=== Task requirements ===
Return the data below exactly, please, but drop the pictures.

=== Source material ===
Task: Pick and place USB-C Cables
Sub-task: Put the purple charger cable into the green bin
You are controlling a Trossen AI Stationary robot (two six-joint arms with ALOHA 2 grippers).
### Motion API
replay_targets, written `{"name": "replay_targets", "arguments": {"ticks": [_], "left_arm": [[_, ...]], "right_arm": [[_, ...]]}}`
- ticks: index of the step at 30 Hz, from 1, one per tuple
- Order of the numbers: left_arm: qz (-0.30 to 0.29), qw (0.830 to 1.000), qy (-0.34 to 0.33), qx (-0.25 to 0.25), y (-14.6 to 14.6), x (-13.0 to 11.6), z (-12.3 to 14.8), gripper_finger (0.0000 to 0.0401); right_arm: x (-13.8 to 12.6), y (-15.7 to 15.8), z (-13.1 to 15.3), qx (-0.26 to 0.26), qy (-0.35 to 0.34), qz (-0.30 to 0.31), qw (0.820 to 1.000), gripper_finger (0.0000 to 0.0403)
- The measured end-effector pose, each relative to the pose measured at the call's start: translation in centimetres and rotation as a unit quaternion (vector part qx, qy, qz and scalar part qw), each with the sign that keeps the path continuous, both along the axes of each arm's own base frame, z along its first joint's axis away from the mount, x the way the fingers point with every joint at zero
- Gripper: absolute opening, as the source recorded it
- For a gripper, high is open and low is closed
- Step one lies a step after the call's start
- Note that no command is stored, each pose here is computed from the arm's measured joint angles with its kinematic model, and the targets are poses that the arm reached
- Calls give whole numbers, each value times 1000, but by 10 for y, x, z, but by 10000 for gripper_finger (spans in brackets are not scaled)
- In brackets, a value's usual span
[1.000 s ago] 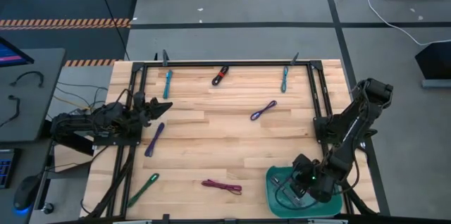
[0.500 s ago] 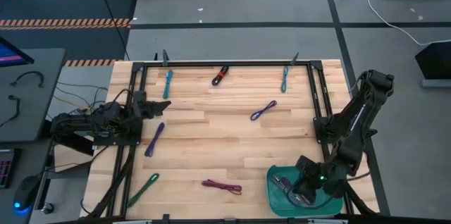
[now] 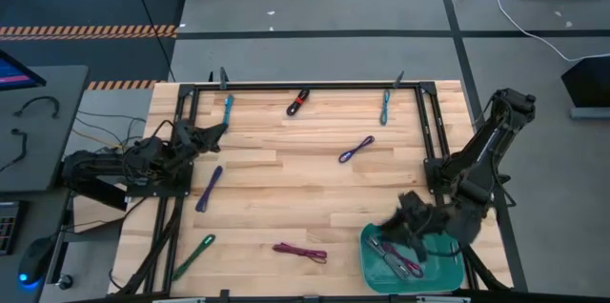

=== Result of the task ===
Task: Pick and place USB-C Cables
Sub-task: Put the purple charger cable into the green bin
You are controlling a Trossen AI Stationary robot (two six-joint arms with ALOHA 2 grippers).
### Motion API
replay_targets, written `{"name": "replay_targets", "arguments": {"ticks": [_], "left_arm": [[_, ...]], "right_arm": [[_, ...]]}}`
- ticks: index of the step at 30 Hz, from 1, one per tuple
- Order of the numbers: left_arm: qz (-0.30 to 0.29), qw (0.830 to 1.000), qy (-0.34 to 0.33), qx (-0.25 to 0.25), y (-14.6 to 14.6), x (-13.0 to 11.6), z (-12.3 to 14.8), gripper_finger (0.0000 to 0.0401); right_arm: x (-13.8 to 12.6), y (-15.7 to 15.8), z (-13.1 to 15.3), qx (-0.26 to 0.26), qy (-0.35 to 0.34), qz (-0.30 to 0.31), qw (0.820 to 1.000), gripper_finger (0.0000 to 0.0403)
- The measured end-effector pose, each relative to the pose measured at the call's start: translation in centimetres and rotation as a unit quaternion (vector part qx, qy, qz and scalar part qw), each with the sign that keeps the path continuous, both along the axes of each arm's own base frame, z along its first joint's axis away from the mount, x the way the fingers point with every joint at zero
- Gripper: absolute opening, as the source recorded it
- For a gripper, high is open and low is closed
- Step one lies a step after the call's start
- Note that no command is stored, each pose here is computed from the arm's measured joint angles with its kinematic model, and the targets are poses that the arm reached
- Calls give whole numbers, each value times 1000, but by 10 for y, x, z, but by 10000 for gripper_finger (spans in brackets are not scaled)
- In brackets, a value's usual span
[1.000 s ago] 
[0.500 s ago] 
[now] 

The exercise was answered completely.